[Data excerpts]
-------

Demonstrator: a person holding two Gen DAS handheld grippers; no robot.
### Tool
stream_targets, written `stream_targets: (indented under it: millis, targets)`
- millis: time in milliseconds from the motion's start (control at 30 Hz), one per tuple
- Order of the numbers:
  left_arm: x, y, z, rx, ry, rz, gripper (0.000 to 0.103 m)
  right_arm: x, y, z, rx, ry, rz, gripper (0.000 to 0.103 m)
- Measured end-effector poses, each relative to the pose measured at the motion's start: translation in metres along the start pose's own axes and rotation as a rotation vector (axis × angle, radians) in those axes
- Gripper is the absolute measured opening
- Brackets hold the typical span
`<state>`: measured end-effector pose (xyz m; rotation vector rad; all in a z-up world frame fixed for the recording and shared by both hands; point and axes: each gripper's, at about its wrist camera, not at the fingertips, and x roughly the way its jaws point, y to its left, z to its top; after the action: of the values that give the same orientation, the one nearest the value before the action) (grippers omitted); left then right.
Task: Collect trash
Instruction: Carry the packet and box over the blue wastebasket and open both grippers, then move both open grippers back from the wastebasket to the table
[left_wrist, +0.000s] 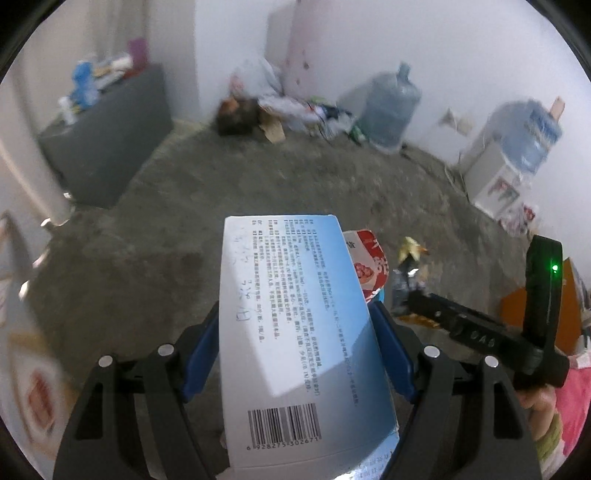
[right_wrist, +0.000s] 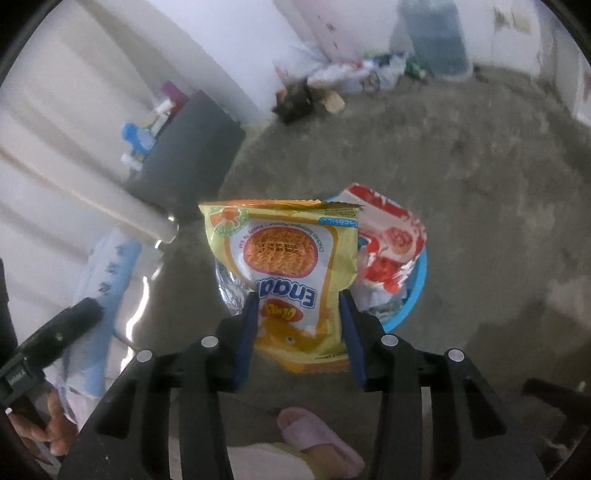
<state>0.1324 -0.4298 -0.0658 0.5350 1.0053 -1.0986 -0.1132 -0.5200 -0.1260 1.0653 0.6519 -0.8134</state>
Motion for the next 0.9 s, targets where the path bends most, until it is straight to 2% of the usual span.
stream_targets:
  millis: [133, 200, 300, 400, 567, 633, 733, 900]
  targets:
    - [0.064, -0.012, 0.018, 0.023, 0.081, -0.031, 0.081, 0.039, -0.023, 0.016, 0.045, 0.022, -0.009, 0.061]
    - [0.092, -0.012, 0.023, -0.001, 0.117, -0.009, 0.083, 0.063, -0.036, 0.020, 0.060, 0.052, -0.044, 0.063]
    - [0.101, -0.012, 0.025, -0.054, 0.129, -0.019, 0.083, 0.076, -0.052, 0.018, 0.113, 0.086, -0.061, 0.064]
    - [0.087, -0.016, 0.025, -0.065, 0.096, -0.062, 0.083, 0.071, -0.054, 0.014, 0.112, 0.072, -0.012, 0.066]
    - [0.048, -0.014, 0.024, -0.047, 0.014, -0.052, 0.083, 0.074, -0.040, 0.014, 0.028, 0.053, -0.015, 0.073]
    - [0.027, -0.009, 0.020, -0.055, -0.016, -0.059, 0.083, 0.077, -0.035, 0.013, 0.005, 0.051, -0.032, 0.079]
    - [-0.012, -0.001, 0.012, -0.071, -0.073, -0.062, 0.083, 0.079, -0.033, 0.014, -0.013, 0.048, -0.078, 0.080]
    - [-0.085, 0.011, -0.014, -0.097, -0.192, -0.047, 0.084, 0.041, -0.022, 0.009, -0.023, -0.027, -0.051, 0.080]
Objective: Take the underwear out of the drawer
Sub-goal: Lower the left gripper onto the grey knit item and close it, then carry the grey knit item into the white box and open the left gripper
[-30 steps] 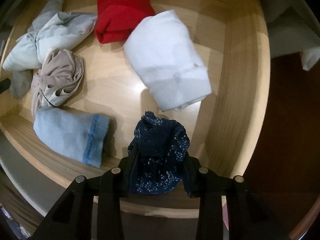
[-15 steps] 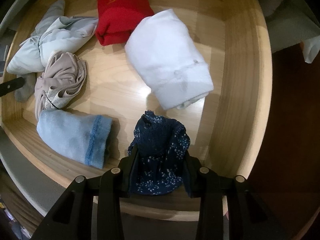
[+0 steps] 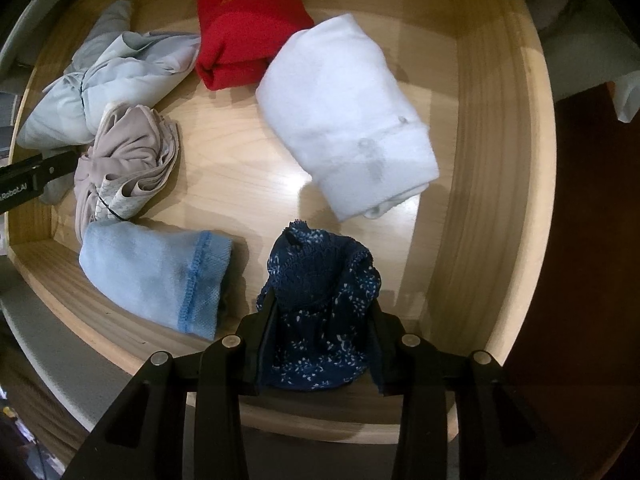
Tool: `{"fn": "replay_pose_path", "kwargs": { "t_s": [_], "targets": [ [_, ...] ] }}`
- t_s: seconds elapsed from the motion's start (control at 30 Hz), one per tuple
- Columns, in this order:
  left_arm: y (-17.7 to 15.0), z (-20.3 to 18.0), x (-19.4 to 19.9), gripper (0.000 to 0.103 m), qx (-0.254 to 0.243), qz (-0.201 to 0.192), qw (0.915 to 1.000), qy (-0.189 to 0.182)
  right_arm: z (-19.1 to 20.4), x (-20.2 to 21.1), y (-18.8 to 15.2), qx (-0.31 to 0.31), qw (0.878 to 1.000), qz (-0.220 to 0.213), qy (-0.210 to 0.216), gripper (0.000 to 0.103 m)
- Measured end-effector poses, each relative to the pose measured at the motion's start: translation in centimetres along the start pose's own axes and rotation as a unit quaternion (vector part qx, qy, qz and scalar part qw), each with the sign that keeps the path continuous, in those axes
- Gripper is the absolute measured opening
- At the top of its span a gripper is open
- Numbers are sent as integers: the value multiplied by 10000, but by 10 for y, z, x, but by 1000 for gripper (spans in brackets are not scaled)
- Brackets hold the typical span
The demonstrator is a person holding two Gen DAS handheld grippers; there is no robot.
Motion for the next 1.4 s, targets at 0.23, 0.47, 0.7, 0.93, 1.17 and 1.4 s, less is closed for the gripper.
{"fn": "replay_pose_path", "kwargs": {
  "t_s": [0.23,0.47,0.7,0.93,1.17,1.4],
  "targets": [
    [-3,20,4,35,63,-2,9998,-167,2,1,1,7,10000,4,-4,37],
    [-14,28,11,29,129,50,9988,-468,7,0,1,42,10000,-28,-4,37],
    [-25,25,31,28,53,-118,9988,-480,8,2,0,33,10000,-37,-8,37],
    [-36,25,62,28,-75,-401,9975,-585,8,3,-2,20,10000,-19,-34,37],
    [-39,24,117,28,-299,-804,9939,-699,9,2,-1,62,9999,-5,-80,37],
    [-39,31,175,28,-490,-1255,9874,-835,11,-1,-2,68,9999,-27,-101,37]
  ]
}}
Point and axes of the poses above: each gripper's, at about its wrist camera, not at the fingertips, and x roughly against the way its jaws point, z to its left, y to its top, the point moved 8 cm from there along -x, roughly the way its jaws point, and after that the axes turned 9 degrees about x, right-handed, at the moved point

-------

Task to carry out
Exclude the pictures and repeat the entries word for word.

Solution for this exercise
Demonstrator: a person holding two Gen DAS handheld grippers; no robot.
### Tool
stream_targets, written `stream_targets: (indented under it: millis, targets)`
- millis: time in milliseconds from the motion's start (control at 30 Hz), one per tuple
- Order of the numbers:
  left_arm: x, y, z, rx, ry, rz, gripper (0.000 to 0.103 m)
  right_arm: x, y, z, rx, ry, rz, gripper (0.000 to 0.103 m)
- Measured end-effector poses, each relative to the pose measured at the motion's start: translation in metres along the start pose's own axes and rotation as a rotation vector (axis × angle, radians) in those axes
- Gripper is the absolute measured opening
- Brackets hold the typical span
`<state>`: measured end-effector pose (xyz m; rotation vector rad; all in a z-up world frame fixed for the recording and shared by both hands; point and axes: each gripper's, at about its wrist camera, not at the fingertips, and x roughly the way its jaws point, y to its left, z to its top; after the action: of the values that give the same orientation, the one nearest the value before the action) (grippers omitted); left then right.
Task: Collect trash
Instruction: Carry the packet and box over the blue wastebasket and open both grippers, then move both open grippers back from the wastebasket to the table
[left_wrist, +0.000s] 
[right_wrist, +0.000s] 
<state>0.1324 -0.4298 -0.0658 0.5350 1.0053 -1.0986 -0.1132 -0.5200 -0.1260 1.0653 0.6519 -0.8134</state>
Motion for the next 0.9 s, targets where the path bends most, until it is straight to 2% of the usual span.
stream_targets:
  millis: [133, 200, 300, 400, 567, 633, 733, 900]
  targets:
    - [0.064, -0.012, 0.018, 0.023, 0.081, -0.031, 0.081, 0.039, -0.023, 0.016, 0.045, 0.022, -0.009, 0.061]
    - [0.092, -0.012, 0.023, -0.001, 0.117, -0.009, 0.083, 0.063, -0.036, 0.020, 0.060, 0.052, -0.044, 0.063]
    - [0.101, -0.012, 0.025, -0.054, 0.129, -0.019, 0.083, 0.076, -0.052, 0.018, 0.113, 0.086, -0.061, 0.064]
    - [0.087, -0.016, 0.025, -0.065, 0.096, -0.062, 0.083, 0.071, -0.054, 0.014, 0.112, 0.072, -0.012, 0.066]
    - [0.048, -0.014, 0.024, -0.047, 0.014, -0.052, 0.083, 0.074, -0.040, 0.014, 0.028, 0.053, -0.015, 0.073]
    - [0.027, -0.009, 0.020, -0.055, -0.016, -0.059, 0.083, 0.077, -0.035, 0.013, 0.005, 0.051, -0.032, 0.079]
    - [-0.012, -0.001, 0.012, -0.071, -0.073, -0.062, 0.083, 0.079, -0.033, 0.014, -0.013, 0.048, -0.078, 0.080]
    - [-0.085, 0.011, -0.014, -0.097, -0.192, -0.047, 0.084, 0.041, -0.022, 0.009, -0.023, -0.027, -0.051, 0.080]
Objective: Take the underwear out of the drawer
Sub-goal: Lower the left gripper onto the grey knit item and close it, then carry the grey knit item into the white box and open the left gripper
[-30 steps] 
[-15 steps] 
[+0 steps] 
Tool: `{"fn": "replay_pose_path", "kwargs": { "t_s": [_], "targets": [ [_, ...] ] }}`
- t_s: seconds elapsed from the motion's start (control at 30 Hz), one per tuple
- Columns, in this order:
  left_arm: y (-17.7 to 15.0), z (-20.3 to 18.0), x (-19.4 to 19.9), gripper (0.000 to 0.103 m), qx (-0.254 to 0.243), qz (-0.201 to 0.192), qw (0.915 to 1.000), qy (-0.189 to 0.182)
  right_arm: z (-19.1 to 20.4), x (-20.2 to 21.1), y (-18.8 to 15.2), qx (-0.31 to 0.31), qw (0.878 to 1.000), qz (-0.220 to 0.213), qy (-0.210 to 0.216), gripper (0.000 to 0.103 m)
- Measured end-effector poses, each relative to the pose measured at the motion's start: translation in centimetres along the start pose's own axes and rotation as a unit quaternion (vector part qx, qy, qz and scalar part qw), each with the sign that keeps the path continuous, in those axes
- Gripper is the absolute measured opening
- At the top of its span a gripper is open
- Numbers are sent as integers: the value multiplied by 10000, but by 10 for y, z, x, but by 1000 for gripper (spans in brackets are not scaled)
- Brackets hold the typical span
The demonstrator is a person holding two Gen DAS handheld grippers; there is no robot.
Motion for the next 1.4 s, targets at 0.23, 0.47, 0.7, 0.93, 1.17 and 1.4 s, less is closed for the gripper.
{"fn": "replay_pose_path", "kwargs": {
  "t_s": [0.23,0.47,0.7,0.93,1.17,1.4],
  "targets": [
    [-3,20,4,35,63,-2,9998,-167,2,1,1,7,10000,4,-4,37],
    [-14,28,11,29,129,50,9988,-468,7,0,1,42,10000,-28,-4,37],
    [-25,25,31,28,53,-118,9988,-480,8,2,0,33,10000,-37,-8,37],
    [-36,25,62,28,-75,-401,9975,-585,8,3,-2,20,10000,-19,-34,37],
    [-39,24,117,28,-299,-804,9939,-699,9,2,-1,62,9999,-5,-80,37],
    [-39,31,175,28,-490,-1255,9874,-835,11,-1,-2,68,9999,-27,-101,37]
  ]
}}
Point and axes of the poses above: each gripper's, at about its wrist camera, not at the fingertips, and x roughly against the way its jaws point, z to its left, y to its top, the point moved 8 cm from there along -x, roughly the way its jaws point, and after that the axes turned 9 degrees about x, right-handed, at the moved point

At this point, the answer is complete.